是巧合,还是有人在安排?如果是巧合,那也太巧了。一个江城大学的穷学生,偏偏被苏浅雪看上了?偏偏是他在酒吧打工,偏偏是他让楚家吃了瘪,偏偏是他出现在赵无极面前,让赵无极的手都抬不起来?这么多“偏偏”凑在一起,就不叫偏偏了。
苏正业拿起那份文件,又看了一遍。这一次,他看得更仔细。不是看那些字,是看字与字之间的空白。一个人,活了二十二年,留下的记录就这么几页纸。每一页都写着东西,但每一页都等于什么都没写。像是有人故意把这些信息放在那里,让你查,让你看,让你觉得这就是全部。但苏正业知道,这不是全部。真正的信息,在那些没写的地方。比如——他四岁之前在哪里?他父母是谁?为什么被送到福利院?送他来的人为什么戴着口罩?为什么他从来不哭?为什么有人想领养他不去?为什么他成绩永远不高不低?为什么他三年不旷一次课?为什么他没有一个朋友?
苏正业把文件放下,站起来,走到窗前。窗外那棵老槐树的影子还在,枝枝丫丫的,像一只手。他看着那只手,忽然觉得,曹亦辰这个人,也像这棵树。你能看到他的枝叶,看到他的树干,看到他的影子。

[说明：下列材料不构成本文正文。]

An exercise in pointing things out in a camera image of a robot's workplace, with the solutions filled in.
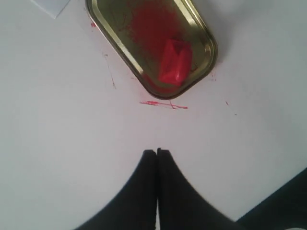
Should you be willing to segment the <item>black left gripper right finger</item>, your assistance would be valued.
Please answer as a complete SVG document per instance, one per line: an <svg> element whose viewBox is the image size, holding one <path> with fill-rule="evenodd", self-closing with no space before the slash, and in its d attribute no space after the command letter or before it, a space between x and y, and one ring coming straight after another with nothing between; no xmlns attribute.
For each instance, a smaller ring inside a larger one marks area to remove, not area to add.
<svg viewBox="0 0 307 230"><path fill-rule="evenodd" d="M162 230L241 230L185 178L170 151L157 150L157 199Z"/></svg>

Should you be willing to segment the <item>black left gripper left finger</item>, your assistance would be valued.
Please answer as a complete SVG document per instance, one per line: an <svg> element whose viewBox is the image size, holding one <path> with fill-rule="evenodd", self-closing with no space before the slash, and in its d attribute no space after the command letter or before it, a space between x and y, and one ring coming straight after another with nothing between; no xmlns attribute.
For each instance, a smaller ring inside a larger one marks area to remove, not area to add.
<svg viewBox="0 0 307 230"><path fill-rule="evenodd" d="M157 211L157 155L145 150L123 188L78 230L154 230Z"/></svg>

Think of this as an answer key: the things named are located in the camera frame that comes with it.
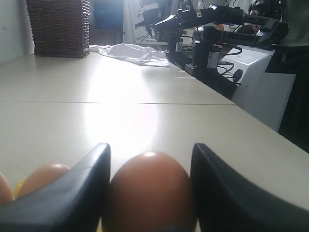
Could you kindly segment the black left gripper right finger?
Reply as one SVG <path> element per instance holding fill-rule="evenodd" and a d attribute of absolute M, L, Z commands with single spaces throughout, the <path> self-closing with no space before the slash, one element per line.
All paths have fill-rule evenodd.
<path fill-rule="evenodd" d="M 309 212 L 258 187 L 194 144 L 190 178 L 203 232 L 307 232 Z"/>

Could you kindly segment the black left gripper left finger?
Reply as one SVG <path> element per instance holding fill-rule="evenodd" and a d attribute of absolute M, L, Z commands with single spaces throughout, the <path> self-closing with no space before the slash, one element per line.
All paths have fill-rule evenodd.
<path fill-rule="evenodd" d="M 0 207 L 2 232 L 95 232 L 111 173 L 111 147 L 99 143 L 52 183 Z"/>

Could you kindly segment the black background robot arm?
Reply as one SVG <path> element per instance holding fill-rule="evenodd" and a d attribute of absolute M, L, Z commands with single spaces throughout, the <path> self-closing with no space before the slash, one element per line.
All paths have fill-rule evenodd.
<path fill-rule="evenodd" d="M 140 0 L 140 11 L 137 17 L 142 16 L 142 21 L 134 25 L 135 29 L 144 27 L 147 35 L 154 38 L 155 24 L 163 20 L 169 13 L 169 0 Z"/>

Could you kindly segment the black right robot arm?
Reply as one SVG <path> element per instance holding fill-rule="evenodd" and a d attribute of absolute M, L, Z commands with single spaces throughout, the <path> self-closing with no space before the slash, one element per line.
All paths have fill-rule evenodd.
<path fill-rule="evenodd" d="M 246 14 L 239 7 L 211 5 L 199 11 L 192 7 L 178 9 L 175 15 L 157 22 L 155 29 L 168 34 L 168 58 L 179 63 L 191 76 L 217 91 L 229 100 L 232 99 L 240 82 L 230 81 L 217 67 L 228 62 L 220 61 L 221 49 L 228 47 L 242 52 L 242 46 L 269 50 L 281 43 L 288 34 L 287 23 L 281 21 L 283 4 L 278 0 L 265 3 L 256 1 L 252 9 L 259 11 L 257 16 Z M 239 32 L 223 31 L 211 26 L 211 23 L 243 25 L 249 23 L 261 27 L 261 35 L 249 35 Z M 184 29 L 195 28 L 194 46 L 191 62 L 185 56 L 176 53 L 176 43 Z"/>

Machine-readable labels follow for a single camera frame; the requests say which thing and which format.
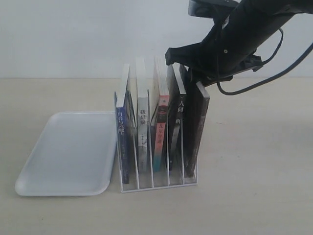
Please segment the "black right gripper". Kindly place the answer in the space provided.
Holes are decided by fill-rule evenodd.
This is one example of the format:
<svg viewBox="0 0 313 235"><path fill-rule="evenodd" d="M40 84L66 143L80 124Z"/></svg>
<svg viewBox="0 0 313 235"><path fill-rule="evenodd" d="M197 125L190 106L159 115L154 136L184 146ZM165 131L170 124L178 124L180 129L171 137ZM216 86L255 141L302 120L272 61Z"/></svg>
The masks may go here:
<svg viewBox="0 0 313 235"><path fill-rule="evenodd" d="M263 42L262 14L218 14L214 26L200 44L170 47L165 53L166 65L179 63L188 68L187 85L216 83L225 75L227 81L252 56Z"/></svg>

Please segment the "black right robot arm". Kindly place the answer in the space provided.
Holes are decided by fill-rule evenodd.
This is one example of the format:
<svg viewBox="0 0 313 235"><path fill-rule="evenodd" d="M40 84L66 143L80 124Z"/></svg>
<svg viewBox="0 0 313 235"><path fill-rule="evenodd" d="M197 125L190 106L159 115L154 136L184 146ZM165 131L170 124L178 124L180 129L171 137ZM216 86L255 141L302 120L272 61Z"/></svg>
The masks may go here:
<svg viewBox="0 0 313 235"><path fill-rule="evenodd" d="M199 43L170 47L166 65L187 66L205 85L264 65L257 48L297 14L312 14L311 0L191 0L188 14L214 22Z"/></svg>

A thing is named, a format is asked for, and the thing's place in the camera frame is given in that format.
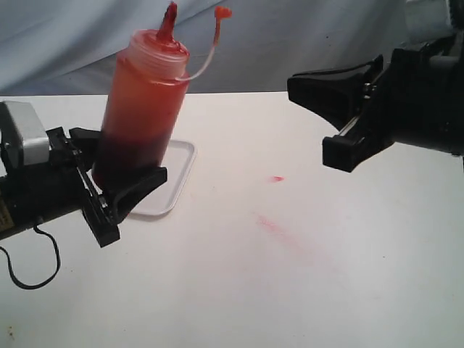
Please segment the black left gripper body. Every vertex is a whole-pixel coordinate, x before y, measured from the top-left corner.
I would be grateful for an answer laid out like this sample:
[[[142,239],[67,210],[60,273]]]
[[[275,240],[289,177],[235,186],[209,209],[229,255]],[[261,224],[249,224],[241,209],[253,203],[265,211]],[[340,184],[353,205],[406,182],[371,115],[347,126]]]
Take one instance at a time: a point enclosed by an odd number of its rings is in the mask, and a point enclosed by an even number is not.
[[[53,128],[49,137],[49,161],[13,168],[1,144],[1,161],[6,175],[1,177],[1,238],[7,239],[34,226],[80,210],[99,246],[120,238],[117,223],[102,206],[70,134]]]

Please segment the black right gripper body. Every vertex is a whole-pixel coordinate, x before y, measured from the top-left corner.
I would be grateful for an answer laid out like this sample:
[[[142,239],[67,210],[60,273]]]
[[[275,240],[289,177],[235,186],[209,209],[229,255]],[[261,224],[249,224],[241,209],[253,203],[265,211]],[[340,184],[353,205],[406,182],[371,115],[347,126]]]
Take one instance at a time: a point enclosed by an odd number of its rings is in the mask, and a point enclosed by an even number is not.
[[[323,139],[326,167],[350,173],[394,143],[463,156],[463,55],[446,43],[393,51],[360,115]]]

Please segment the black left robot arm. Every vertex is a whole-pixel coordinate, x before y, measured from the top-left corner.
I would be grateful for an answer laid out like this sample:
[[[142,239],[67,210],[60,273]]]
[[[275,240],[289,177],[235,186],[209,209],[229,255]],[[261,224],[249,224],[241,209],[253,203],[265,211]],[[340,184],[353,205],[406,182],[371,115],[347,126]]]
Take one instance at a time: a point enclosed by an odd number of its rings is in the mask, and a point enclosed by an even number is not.
[[[167,181],[167,169],[150,165],[113,181],[101,193],[88,171],[96,158],[100,133],[73,128],[46,132],[51,142],[47,162],[15,168],[8,149],[1,148],[7,171],[1,177],[1,238],[80,210],[99,246],[120,238],[119,224],[146,196]]]

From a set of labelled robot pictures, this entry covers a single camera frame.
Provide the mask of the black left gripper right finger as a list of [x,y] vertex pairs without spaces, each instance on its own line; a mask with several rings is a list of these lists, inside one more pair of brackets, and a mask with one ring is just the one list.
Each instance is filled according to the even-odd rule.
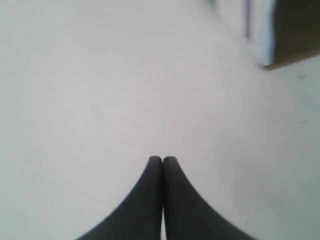
[[199,195],[178,160],[163,160],[164,222],[168,240],[245,240],[247,234],[232,225]]

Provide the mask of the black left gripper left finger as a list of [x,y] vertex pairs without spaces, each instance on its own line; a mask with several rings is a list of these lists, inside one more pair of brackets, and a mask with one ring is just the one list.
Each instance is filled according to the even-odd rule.
[[81,240],[159,240],[163,214],[163,162],[151,156],[139,180],[102,222]]

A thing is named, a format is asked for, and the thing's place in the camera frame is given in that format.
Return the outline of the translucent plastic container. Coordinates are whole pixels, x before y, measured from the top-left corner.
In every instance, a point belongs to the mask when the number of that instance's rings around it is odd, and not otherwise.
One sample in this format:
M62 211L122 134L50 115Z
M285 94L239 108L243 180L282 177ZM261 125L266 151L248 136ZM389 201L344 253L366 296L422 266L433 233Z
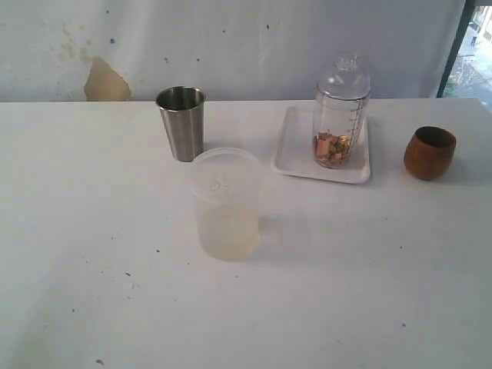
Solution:
M258 247L262 177L259 160L239 148L214 148L191 163L198 240L207 255L237 261Z

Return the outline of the fruit pieces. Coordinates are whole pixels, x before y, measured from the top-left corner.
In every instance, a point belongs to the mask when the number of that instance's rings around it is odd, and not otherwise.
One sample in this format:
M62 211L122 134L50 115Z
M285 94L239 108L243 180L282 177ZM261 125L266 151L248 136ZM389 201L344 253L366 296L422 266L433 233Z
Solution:
M325 168L339 168L350 156L352 140L347 135L333 135L329 131L314 136L314 160Z

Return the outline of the stainless steel cup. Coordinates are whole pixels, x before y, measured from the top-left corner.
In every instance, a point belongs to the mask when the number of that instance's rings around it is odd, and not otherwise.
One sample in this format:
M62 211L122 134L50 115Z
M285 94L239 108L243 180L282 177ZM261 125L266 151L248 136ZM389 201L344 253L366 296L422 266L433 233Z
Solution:
M171 153L178 161L191 162L204 150L205 100L203 91L188 86L167 88L155 99Z

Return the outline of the clear graduated shaker cup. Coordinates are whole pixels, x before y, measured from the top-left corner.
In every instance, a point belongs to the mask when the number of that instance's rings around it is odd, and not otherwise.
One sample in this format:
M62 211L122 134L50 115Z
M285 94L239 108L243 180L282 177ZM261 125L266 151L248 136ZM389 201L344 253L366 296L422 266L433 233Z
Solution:
M347 135L352 140L352 153L358 143L368 101L369 97L341 101L317 92L313 110L313 136L326 131L336 136Z

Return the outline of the clear shaker lid dome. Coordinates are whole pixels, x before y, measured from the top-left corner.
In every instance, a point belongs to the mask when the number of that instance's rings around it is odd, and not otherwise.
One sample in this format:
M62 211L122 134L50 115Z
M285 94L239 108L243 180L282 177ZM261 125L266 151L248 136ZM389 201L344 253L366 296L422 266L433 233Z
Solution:
M339 54L317 81L317 92L341 101L367 98L371 77L363 59L354 53Z

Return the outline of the brown wooden cup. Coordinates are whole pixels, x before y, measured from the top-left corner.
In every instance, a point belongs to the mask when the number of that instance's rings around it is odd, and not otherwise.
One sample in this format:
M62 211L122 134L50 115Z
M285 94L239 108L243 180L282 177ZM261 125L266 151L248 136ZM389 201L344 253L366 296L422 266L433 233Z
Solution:
M404 167L415 178L424 181L438 179L450 167L456 144L455 136L443 128L420 127L404 152Z

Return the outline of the white rectangular tray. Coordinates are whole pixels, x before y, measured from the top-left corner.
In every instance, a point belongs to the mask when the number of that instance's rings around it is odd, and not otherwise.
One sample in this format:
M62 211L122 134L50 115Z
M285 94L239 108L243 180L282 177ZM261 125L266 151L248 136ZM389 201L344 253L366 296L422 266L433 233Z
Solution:
M339 169L320 166L312 153L312 109L306 105L288 107L271 159L272 168L299 178L333 181L351 185L366 182L371 176L367 123L348 161Z

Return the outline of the window frame dark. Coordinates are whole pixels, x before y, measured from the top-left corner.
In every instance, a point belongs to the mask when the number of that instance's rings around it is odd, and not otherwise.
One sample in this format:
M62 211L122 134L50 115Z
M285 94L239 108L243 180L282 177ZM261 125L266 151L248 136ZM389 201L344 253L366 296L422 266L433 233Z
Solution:
M444 94L444 89L446 87L448 78L454 66L457 54L459 52L460 46L466 34L469 22L472 18L475 9L475 0L466 0L464 3L464 8L461 13L460 21L457 26L457 31L454 36L454 40L450 49L450 54L448 55L447 62L445 65L442 78L440 80L439 88L437 90L437 98L442 98Z

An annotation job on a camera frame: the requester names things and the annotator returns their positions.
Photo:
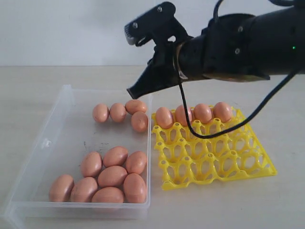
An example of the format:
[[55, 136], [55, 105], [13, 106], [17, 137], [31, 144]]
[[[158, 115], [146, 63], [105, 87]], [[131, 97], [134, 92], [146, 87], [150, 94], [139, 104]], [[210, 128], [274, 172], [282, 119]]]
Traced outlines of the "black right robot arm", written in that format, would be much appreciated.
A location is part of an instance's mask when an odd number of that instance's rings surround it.
[[154, 41], [154, 55], [137, 82], [133, 99], [178, 85], [216, 79], [267, 81], [272, 75], [305, 72], [305, 3], [254, 16], [227, 14], [210, 20], [197, 37], [187, 34], [168, 1], [125, 25], [125, 36], [137, 47]]

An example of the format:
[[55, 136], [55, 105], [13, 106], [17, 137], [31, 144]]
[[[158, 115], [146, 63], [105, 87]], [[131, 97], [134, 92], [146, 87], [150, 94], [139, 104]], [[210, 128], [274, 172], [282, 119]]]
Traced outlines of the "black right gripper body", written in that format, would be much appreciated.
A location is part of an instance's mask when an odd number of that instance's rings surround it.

但你看不到他的根。他的根在地下,在你看不见的地方,扎得很深,很深。你不知道它扎了多深,不知道它通向哪里,不知道它下面连着什么东西。
苏正业收回目光,转身走回书桌后面,坐下。他拿起桌上的电话,又拨了一个号码。
“喂,还有一件事。”他说,“查查曹亦辰的父母。二十二年了,不可能一点痕迹都没有。去查当年的户籍记录,医院出生记录,福利院的接收记录。只要能查到一点线索,就顺着往下查。我不信一个人是从石头缝里蹦出来的。”
电话那头应了一声。
苏正业放下电话,把文件收起来,放回牛皮纸信封里,塞进抽屉。关上抽屉,锁上。他把钥匙放在桌上,看着那把钥匙看了几秒,然后站起来,关了台灯。
书房暗下来。窗外的路灯还亮着,照在那棵老槐树上,把它的影子投在窗户上,像一幅剪纸。苏正业站在窗前,看着那个影子,站了很久。
他想起曹亦辰的那张照片。站在酒吧门口,穿着一件黑色T恤,手里拿着抹布,擦玻璃门。背挺得很直,身体纹丝不动。一个在酒吧打工的大学生,擦个玻璃门,背挺那么直干什么?
苏正业摇了摇头,转身走出书房。走廊里很暗,他没有开灯,摸着黑走到卧室门口,推开门,走进去。他躺在床上,闭上眼睛。但脑子里还在想曹亦辰的事。不是想他是谁,是想他要什么。一个二十二岁的年轻人,跟苏家的女儿走那么近,不可能什么都不图。图钱?不像。图色?也不像。那图什么?
苏正业翻了个身,把被子拉到下巴。窗外的路灯从窗帘的缝隙里钻进来,在天花板上画了一条细细的线。他看着那条线,忽然想起赵无极的电话。赵家催得紧,让浅雪抓紧考虑。他答应了赵家,说“快了”。但如果浅雪不愿意,他也不能硬逼。
苏家的女儿,不是货物,不能强买强卖。但如果浅雪是因为曹亦辰才不愿意的,那就不一样了。一个穷学生,凭什么跟他苏家的女儿走那么近?凭什么影响他苏正业的决定?凭什么让赵家的合作泡汤?
他闭上眼睛。不想了。等调查报告出来再说。如果曹亦辰真的只是个普通人,那就让浅雪离他远点。如果不是——如果不是,那他就要好好想想了。
苏正业睁开眼睛,看着天花板上那条细细的光线。他忽然觉得,自己好像站在一个十字路口。左边是赵家,右边是曹亦辰。
赵家他知道底细,知道怎么打交道,知道怎么合作。但曹亦辰他不知道。这个人是一团雾,你走近了,雾就把你包住了,你什么都看不见。走远了,雾散了,你又觉得那里面可能藏着什么好东西。
他不知道该往哪边走。但他知道,他必须选一条。因为时间不等人。赵家在等,浅雪在等,生意也在等。
苏正业翻了个身,把被子蒙在头上。不想了。睡觉。
但他没睡着。他躺在床上,睁着眼睛,听着窗外的风声。风把树枝吹得刮在窗户上,沙沙响,一下一下的,像有人在敲门。他听着那个声音,脑子里只有一个念头——那个叫曹亦辰的人,到底是什么来头?